Pour rappeler ce qu'est la technique du lissage, nous avons représenté ci-dessous un quart de chacun des deux cercles précédents, en l'agrandissant 16 fois. Le lissage consiste à créer des pixels de teinte intermédiaire (grise) entre le fond (blanc) et le cercle (noir). La taille d'un pixel (environ 1/3 de mm) étant inférieure au pouvoir séparateur de l'oeil, ce dernier perçoit le cercle comme parfaitement rond, au prix d'une légère impression de flou.

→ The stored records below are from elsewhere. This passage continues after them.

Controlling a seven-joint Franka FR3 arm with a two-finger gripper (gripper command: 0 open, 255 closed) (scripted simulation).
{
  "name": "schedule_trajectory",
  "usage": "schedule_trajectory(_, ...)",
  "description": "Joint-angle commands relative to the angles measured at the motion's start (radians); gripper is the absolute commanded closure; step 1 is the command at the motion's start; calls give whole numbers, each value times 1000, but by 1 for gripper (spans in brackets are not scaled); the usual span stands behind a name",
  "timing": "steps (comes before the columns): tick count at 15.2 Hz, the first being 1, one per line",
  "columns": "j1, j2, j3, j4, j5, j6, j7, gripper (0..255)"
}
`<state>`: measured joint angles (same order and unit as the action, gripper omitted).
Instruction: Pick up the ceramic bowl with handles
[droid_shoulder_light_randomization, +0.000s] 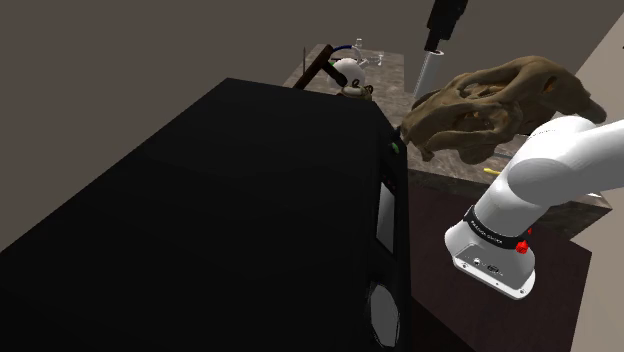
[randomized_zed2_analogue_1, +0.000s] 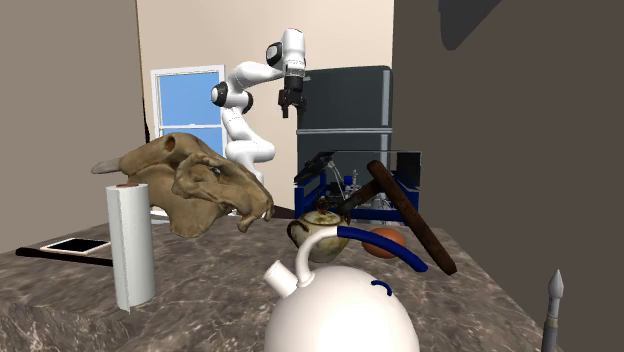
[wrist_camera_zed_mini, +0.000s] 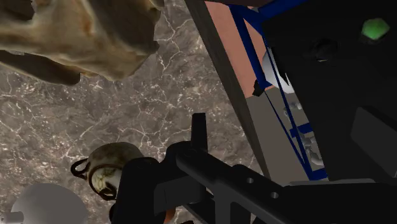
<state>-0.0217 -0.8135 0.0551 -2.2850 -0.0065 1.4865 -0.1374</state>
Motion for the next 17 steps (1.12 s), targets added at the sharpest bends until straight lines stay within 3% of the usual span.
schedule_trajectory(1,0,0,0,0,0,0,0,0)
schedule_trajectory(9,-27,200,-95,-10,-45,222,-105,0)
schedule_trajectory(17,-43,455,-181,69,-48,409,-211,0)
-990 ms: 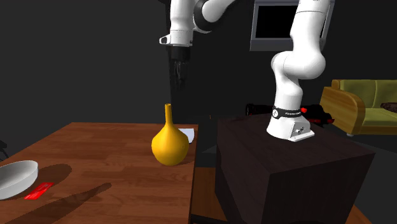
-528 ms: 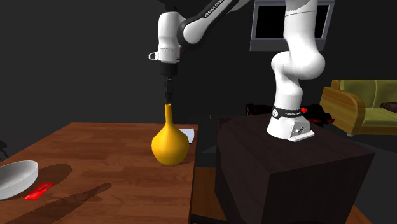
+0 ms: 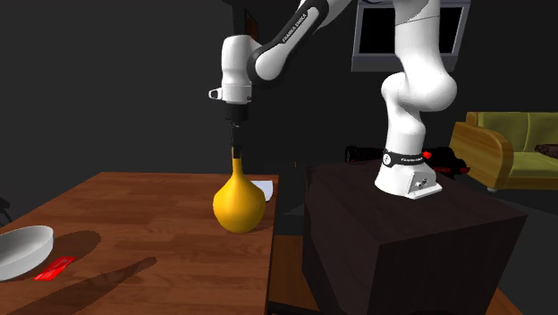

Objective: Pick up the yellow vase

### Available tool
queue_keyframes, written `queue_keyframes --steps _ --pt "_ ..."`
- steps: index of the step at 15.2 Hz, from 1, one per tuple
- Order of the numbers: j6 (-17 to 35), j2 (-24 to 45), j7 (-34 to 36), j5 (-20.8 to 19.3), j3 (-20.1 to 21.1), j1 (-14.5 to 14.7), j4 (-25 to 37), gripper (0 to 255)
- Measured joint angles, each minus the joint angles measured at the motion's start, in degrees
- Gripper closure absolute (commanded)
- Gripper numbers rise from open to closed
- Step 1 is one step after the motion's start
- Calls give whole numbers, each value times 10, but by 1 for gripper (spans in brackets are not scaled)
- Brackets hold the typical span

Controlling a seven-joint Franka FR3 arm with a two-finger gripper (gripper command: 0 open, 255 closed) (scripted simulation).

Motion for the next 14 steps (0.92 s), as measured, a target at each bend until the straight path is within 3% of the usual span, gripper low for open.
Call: queue_keyframes --steps 1,14 --pt "3 1 0 0 0 0 -1 255" --pt "-10 -9 2 -2 0 1 0 255"
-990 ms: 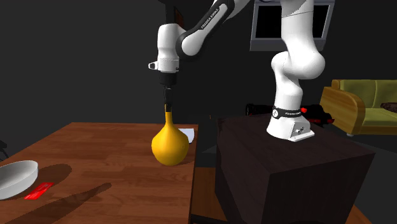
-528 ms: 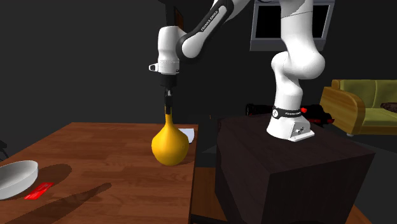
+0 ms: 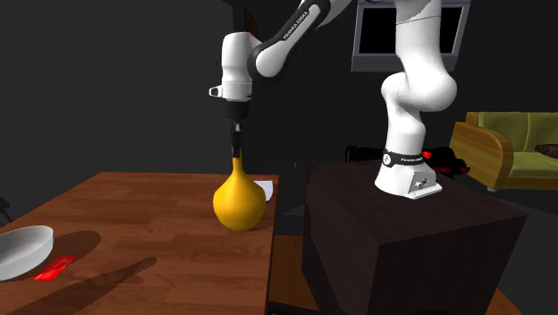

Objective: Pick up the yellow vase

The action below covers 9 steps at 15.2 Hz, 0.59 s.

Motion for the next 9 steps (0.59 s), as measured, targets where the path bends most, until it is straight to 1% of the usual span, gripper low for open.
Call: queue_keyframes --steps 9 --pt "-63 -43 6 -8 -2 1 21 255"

Cercle lissé Cercle non lissé

Ceci dit, le lissage ne fait pas de miracles. Les droites peu inclinées sur l'horizontale ou la verticale sont très laides, surtout si elles sont fines, comme le montre la figure suivante. Dans cette figure, les droites rouges sont lissées, les droites bleues ne le sont pas ; l'épaisseur des droites varie de 1 à 4 pixels. Comme on peut le constater, mieux vaut éviter de tracer des droites qui soient à la fois fines et peu inclinées. Mais si on ne peut éviter de le faire, mieux vaut quand même les lisser, leur donner (si possible) une largeur de plusieurs pixels, et utiliser une couleur qui ne tranche pas trop avec le fond.


 

Le lissage intempestif

La première mesure à prendre pour diminuer l'augmentation de poids consécutive au lissage consiste à éviter de lisser ce qui n'a pas besoin de l'être, c'est à dire les contours horizontaux et verticaux, ainsi que le texte. Le lissage involontaire, souvent intempestif, peut résulter de causes multiples :

    l'utilisation inappropriée d'un logiciel de dessin ;
  la numérisation d'une image imprimée ;
  le redimensionnement de l'image ;
  la rotation de l'image ou de certains de ses éléments, etc.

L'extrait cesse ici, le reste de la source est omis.